Disregard for international opinion
Last week the Organization for Security and Cooperation in Europe declined to send a contingent of observers after what it called systematic delays in obtaining Russian visas for its delegates. In a tough speech this week, Putin suggested that US meddling was behind the OSCE pullout.
Independent Russian groups trying to monitor the voting have faced similar problems. Golos, which receives some funding from USAID, a US government agency, says it's been subjected to intense official pressures, including a criminal investigation that forced its branch in Samara, a Volga region, to close until after the upcoming March presidential polls. Ms. Shibanova says the organization has been pilloried in the media, and its regional activists are often called in for "talks" with the FSB security service.

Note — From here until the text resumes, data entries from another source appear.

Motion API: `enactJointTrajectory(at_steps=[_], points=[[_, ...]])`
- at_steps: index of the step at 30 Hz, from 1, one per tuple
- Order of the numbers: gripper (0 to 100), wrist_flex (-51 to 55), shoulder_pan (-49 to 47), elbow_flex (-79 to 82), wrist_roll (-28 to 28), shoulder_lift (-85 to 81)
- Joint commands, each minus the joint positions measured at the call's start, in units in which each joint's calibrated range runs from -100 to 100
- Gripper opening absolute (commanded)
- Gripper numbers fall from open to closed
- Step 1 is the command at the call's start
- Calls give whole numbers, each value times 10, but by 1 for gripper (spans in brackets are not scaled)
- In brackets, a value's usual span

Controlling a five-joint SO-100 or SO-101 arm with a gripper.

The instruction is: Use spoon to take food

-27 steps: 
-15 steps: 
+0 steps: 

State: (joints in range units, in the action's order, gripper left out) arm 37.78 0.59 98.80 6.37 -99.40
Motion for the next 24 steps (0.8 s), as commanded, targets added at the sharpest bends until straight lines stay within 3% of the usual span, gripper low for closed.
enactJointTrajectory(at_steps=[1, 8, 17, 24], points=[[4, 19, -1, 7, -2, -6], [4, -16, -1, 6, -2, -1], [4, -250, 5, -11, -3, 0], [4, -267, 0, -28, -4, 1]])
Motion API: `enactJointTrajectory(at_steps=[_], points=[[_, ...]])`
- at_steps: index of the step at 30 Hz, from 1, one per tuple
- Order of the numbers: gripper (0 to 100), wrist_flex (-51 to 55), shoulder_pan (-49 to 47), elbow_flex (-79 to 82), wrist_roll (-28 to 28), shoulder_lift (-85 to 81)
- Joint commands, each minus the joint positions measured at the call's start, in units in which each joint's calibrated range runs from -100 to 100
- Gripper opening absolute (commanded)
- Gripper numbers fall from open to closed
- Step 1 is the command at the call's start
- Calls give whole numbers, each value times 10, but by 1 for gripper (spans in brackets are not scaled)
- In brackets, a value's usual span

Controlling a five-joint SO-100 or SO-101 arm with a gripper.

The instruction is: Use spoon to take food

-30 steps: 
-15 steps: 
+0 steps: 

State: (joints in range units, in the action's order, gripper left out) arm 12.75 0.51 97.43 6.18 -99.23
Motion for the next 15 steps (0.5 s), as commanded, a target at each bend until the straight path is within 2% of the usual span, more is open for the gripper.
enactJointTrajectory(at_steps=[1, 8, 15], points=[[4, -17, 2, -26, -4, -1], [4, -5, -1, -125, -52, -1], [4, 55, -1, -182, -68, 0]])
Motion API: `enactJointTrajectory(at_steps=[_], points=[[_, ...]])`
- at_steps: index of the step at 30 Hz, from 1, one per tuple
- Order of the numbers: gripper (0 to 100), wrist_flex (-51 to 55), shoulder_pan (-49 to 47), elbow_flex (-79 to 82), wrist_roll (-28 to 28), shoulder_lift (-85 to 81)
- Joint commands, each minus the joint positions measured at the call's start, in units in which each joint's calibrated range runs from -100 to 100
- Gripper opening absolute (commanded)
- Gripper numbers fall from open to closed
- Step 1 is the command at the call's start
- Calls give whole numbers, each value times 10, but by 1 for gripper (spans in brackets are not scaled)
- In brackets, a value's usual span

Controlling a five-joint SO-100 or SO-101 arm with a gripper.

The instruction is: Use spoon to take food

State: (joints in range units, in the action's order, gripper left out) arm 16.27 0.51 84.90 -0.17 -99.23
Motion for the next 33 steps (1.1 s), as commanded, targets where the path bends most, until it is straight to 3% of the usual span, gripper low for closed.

Unlike past Russian elections, no independent exit polls will be conducted during Sunday's voting. Instead, surveys will be done by the state-run Center for Public Opinion (VTsIOM), the Kremlin-connected Public Opinion Foundation, and activists from Nashi Vybori, a branch of the pro-Kremlin youth movement Nashi.
"Russian authorities are making it very clear that they don't care what the world thinks about our elections," says Mr. Lukyanov. "In the past we were trying to meet international standards but now, according to the Kremlin, we have created our own Russian model of democracy – and it's none of the West's business."